# [Exercise requirements]
Tally every line of the material where "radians" occurs, then write the total by itself.

Data extract START

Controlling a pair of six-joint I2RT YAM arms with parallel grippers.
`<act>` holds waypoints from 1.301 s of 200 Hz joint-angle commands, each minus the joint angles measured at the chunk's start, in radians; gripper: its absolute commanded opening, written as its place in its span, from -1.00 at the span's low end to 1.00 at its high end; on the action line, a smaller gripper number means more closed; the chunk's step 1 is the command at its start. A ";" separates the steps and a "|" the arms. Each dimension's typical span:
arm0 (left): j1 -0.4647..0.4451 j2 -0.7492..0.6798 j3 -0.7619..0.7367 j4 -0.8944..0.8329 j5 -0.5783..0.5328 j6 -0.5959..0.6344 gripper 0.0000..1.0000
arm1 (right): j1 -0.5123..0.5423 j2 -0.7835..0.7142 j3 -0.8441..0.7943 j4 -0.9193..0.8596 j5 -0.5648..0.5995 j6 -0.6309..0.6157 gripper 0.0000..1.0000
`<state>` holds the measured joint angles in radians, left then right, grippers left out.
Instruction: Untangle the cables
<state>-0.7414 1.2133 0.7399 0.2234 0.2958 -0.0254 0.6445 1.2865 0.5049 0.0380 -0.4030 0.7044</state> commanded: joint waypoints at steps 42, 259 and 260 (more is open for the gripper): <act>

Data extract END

# [Answer box]
2